§ What is required:
What lines in the records below contain the string "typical"? Copy every one.

§ Records shown:

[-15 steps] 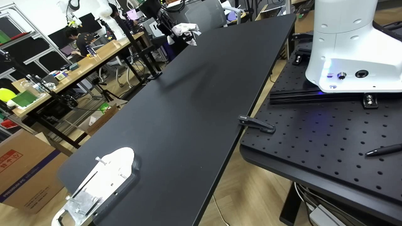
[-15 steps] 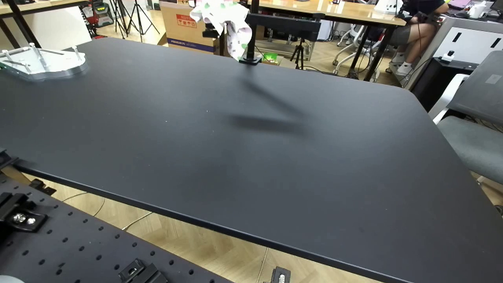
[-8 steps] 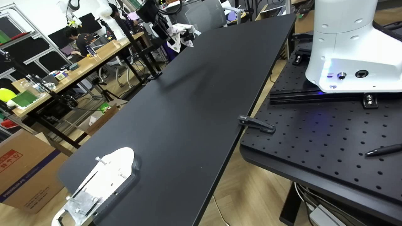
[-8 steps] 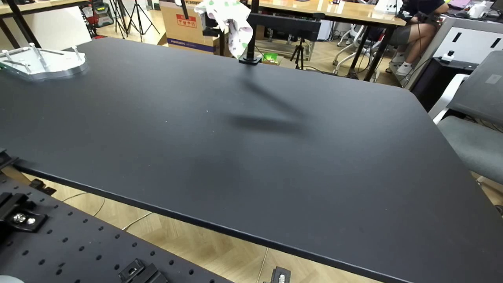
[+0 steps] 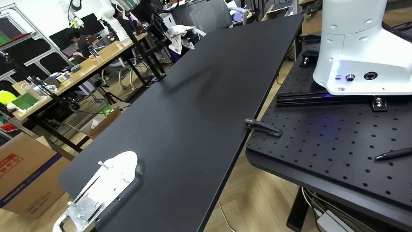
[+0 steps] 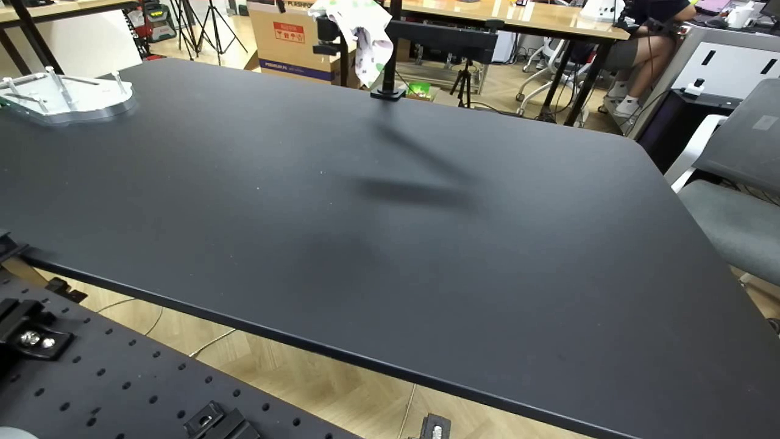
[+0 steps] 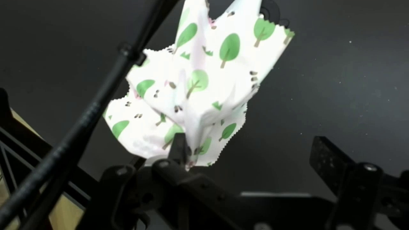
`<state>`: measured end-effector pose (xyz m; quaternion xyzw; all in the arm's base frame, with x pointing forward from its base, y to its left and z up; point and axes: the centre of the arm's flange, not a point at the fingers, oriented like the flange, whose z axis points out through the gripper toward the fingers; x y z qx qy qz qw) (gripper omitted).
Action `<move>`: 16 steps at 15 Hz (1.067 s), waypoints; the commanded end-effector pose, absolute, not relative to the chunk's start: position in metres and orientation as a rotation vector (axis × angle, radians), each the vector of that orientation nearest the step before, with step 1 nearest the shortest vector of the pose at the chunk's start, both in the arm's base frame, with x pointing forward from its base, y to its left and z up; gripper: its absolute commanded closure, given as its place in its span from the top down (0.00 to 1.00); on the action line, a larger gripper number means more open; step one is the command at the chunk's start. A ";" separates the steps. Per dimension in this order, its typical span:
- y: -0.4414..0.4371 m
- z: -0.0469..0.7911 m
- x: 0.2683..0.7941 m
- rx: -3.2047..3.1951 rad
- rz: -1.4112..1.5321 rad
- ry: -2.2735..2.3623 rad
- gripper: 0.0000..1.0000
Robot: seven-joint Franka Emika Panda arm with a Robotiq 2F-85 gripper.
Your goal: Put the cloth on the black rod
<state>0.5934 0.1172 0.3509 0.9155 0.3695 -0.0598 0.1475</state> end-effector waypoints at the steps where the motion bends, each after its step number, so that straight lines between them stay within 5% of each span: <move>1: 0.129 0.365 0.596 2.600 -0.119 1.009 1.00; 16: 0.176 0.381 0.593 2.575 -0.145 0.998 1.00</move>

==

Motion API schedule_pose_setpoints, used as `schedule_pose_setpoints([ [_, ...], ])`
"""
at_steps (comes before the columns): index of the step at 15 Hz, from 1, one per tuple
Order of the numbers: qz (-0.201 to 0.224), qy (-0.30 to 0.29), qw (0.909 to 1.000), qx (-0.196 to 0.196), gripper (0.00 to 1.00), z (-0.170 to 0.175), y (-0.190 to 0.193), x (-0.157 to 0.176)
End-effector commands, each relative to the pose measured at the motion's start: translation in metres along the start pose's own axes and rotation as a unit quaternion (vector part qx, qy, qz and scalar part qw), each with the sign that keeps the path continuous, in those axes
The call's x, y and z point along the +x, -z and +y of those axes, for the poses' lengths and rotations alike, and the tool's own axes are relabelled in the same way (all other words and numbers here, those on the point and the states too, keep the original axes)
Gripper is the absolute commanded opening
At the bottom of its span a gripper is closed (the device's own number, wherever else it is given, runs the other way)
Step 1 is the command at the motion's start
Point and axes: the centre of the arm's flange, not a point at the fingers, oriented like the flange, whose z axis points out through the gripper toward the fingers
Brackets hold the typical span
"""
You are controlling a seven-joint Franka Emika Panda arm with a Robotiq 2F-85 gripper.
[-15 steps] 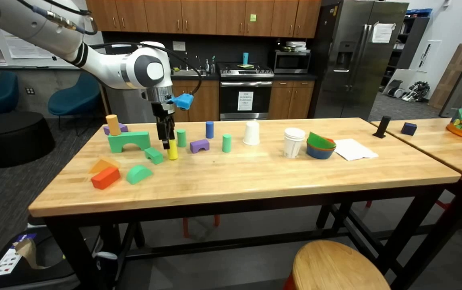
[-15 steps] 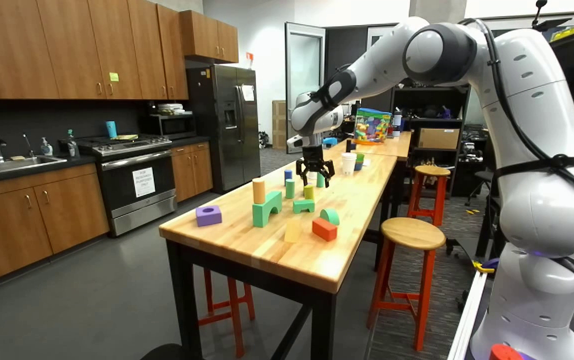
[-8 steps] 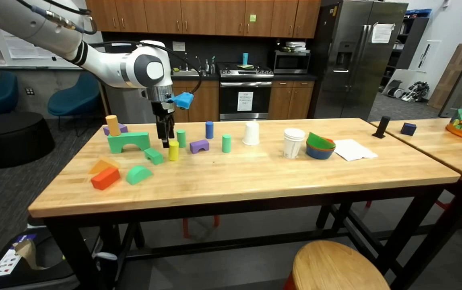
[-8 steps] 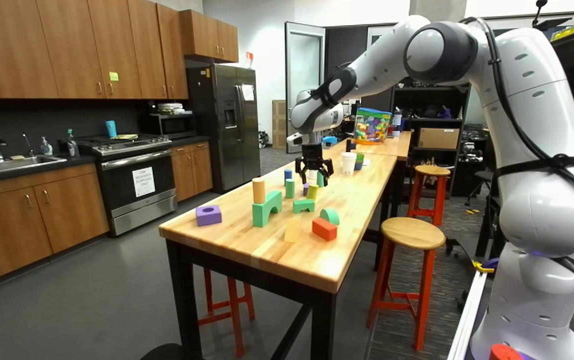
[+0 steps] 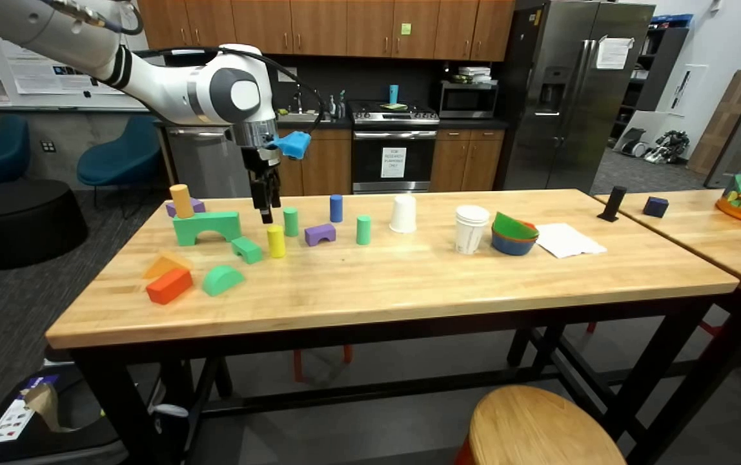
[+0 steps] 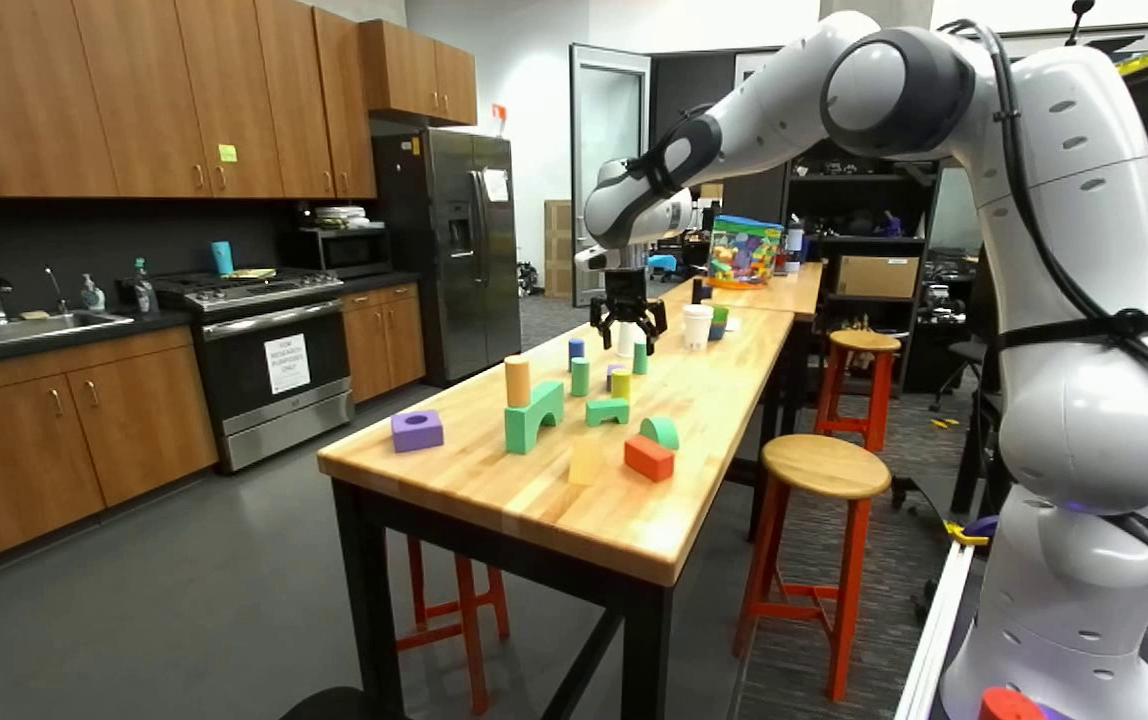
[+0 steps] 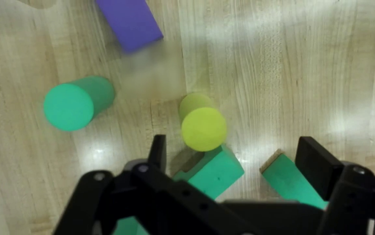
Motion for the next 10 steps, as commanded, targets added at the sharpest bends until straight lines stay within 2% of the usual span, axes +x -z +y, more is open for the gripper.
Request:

§ Answer box:
Action `<move>`: 16 steps at 15 Hz (1.067 s), waypoints; the commanded end-effector pose, absolute, not relative to the chunk's start: position in metres and orientation as a rotation vector (axis × angle, radians), each the vector of that orientation nearest the step before, with step 1 nearest the shortest vector of the pose at the chunk's start, both in the arm's base frame, with x pointing forward from its base, y to its left and z up; gripper: its absolute commanded closure, given as its place in its span from the top down (0.00 to 1.00); on the action line, a larger gripper number means more open; step one is the command at the chunk's start. A ";" separates the steps. Per dimension in this order, its typical span:
Brackets hold the typical span

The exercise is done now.